Final comparison of the options
Each option has a different use case. The honest summary:
| Option | Cost | Login | AWS services | Startup | Best for |
|---|---|---|---|---|---|
| Real AWS | $0 (free tier) | Yes (AWS account) | All | N/A | CI with low volume |
| MiniStack | Free | No | 35+ | ~2s | Local dev and CI |
| DynamoDB Local + ElasticMQ | Free | No | DynamoDB + SQS | ~3s | Projects needing only these two |
| LocalStack Free | Free | Yes (required) | Limited | 15-30s | Non-commercial use |
| LocalStack Base | $39/dev/month | Yes | 80+ | 15-30s | Teams needing advanced services |
For most Go projects with Lambda, SQS and DynamoDB, MiniStack covers everything needed. Free, no account, no token, starts in two seconds.
The real question
LocalStack was built on the narrative that testing on AWS is expensive. That narrative made more sense when the free tier was more restricted and prices were higher.

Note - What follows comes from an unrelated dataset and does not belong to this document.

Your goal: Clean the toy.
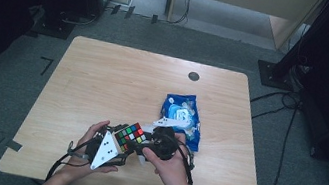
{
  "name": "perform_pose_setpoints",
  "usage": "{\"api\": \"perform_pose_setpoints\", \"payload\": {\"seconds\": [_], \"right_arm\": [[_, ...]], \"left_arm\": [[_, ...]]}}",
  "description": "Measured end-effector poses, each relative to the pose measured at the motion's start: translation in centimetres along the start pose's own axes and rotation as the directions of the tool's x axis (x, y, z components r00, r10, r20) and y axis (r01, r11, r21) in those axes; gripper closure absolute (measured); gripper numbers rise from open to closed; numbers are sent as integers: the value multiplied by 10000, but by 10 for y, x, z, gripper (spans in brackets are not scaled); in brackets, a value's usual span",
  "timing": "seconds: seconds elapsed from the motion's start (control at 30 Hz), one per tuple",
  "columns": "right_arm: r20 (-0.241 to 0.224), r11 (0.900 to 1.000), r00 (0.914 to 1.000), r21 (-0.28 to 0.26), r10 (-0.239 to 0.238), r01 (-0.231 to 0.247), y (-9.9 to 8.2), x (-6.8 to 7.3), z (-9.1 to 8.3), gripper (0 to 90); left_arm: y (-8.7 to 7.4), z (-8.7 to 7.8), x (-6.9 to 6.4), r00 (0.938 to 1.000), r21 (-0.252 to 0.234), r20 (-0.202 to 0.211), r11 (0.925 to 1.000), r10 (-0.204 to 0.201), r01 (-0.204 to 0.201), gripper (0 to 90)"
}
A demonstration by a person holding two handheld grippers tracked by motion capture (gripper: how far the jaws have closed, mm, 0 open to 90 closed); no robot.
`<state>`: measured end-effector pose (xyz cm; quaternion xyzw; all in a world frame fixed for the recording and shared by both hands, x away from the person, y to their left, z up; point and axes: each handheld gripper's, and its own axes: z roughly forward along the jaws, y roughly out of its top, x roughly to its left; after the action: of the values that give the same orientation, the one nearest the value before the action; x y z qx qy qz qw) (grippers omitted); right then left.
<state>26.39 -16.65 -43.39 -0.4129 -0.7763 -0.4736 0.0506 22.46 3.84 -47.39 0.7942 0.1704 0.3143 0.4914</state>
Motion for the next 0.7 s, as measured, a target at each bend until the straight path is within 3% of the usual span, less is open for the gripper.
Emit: {"api": "perform_pose_setpoints", "payload": {"seconds": [0.1, 0.3, 0.4, 0.57, 0.6, 0.7], "right_arm": [[-58, 9994, 9999, -318, 99, -101, 1, 0, -3, 348], [-456, 9986, 9988, -488, 189, -211, 1, -1, -4, 346], [-723, 9976, 9974, -681, 36, -85, 1, -3, -5, 334], [-841, 9894, 9961, -1449, -261, 137, 5, -6, -15, 251], [-789, 9863, 9965, -1644, -281, 148, 5, -8, -18, 259], [49, 9769, 9987, -2074, -516, 515, 3, -14, -21, 267]], "left_arm": [[-3, 2, 0, 9999, 187, -142, 9998, 44, -42, 315], [-1, -1, 0, 9997, 10, -237, 10000, 39, -39, 338], [0, -3, 3, 9999, -74, -140, 9999, -84, 83, 341], [-2, -7, 14, 9996, 47, -65, 9996, -262, 263, 341], [-3, -8, 17, 9993, 50, -64, 9993, -381, 381, 341], [-6, -11, 28, 9965, 102, -263, 9968, -788, 791, 341]]}}
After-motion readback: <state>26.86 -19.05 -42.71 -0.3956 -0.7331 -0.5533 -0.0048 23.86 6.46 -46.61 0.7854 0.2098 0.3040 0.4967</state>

In 2026, with the always-free tier covering most testing scenarios and AWS having cut prices on services like DynamoDB, the math shifted. And with MiniStack available, you have a free local alternative that starts faster, uses less memory, and requires no signup.
This is not a criticism of LocalStack’s business decision. It is just worth running the numbers before renewing a license.